I would recommend going to training classes, rescue dog or pup, and take the children too. It helps socialise the dog and lets you observe other owners. There is nothing better for a child's confidence than teaching them to handle a dog. Try and find a class that works towards Good Citizen awards. The pride you feel when you, or your dc, and the dog pass the test is fantastic.
If you are looking for a small medium dog, think about the non shedders. My Bedlington/whippet cross hardly sheds, needs minimal upkeep: brushing, nails and teeth. The Bedlington does not shed but needs a clip or scissoring about every 6 weeks. I do it myself but it is boring for him and me. Remember small does not mean smaller, calmer personalities!
You may get a new set of friends, I walk weekly with people who went to training classes with me. I house sit for one couple when they go away and they have my dogs if I do. I talk to other dog owners and their dogs. Getting out and walking the dogs was the best medicine after my husband died.

Gorran · 11/02/2012 18:33

Thank you all SO much, definitely lots of food for thought. I've been speaking to RL people who have dogs as well, and one thing that keeps coming through in everyone's opinions and advice is to not do the whole puppy thing in our situation - so I think once we're at home for a good long stretch of time (we're away next weekend, then for a week at Easter) we'll start to have a look at rescues and take it from there.

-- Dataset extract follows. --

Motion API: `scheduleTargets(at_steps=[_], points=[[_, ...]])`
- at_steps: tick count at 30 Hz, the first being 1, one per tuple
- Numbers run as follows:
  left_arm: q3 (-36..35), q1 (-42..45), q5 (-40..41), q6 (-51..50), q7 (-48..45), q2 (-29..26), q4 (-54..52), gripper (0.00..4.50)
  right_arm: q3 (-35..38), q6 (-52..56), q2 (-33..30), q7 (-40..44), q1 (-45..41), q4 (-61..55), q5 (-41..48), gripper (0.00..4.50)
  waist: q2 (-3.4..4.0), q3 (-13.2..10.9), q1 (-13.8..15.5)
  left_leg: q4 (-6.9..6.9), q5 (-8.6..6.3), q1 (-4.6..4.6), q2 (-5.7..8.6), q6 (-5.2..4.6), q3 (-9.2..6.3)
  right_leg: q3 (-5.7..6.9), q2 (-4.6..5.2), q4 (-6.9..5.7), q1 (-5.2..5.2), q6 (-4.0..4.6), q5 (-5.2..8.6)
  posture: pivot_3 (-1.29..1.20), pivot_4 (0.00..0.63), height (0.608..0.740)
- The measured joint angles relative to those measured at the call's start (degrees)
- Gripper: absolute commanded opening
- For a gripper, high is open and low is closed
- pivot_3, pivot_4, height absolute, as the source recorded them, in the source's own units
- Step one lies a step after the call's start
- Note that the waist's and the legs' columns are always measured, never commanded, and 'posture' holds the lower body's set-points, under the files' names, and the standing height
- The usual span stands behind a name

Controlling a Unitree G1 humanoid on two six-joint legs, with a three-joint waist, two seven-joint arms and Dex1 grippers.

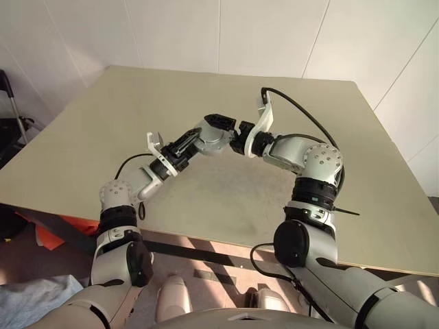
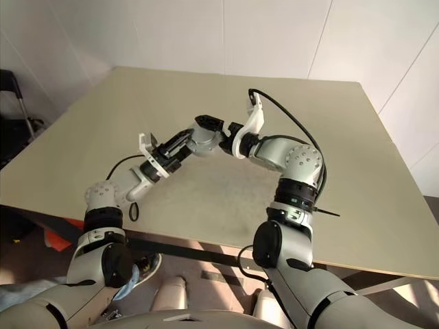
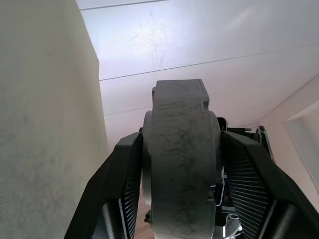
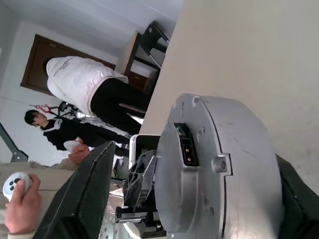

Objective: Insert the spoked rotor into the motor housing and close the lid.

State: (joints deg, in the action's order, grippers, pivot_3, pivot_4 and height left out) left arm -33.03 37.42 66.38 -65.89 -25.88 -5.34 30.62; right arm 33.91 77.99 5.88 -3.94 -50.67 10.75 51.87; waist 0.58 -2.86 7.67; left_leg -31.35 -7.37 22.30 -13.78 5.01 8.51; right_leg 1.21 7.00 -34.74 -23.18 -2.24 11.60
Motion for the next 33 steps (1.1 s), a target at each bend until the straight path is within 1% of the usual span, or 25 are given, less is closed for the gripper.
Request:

We would definitely do classes with whatever dog we got, we have a very good friend who's a vet so could point us in the right direction there.

We're not novices to dogs, far from it, I had two GSDs and a Border Collie as a child, my Husband had a GSD. But this is VERY different to owning a dog ourselves, and all that entails. We have a cat now and two guinea pigs so are already tied somewhat, but nowhere near to the extent of how a dog would tie us down. We're still thinking.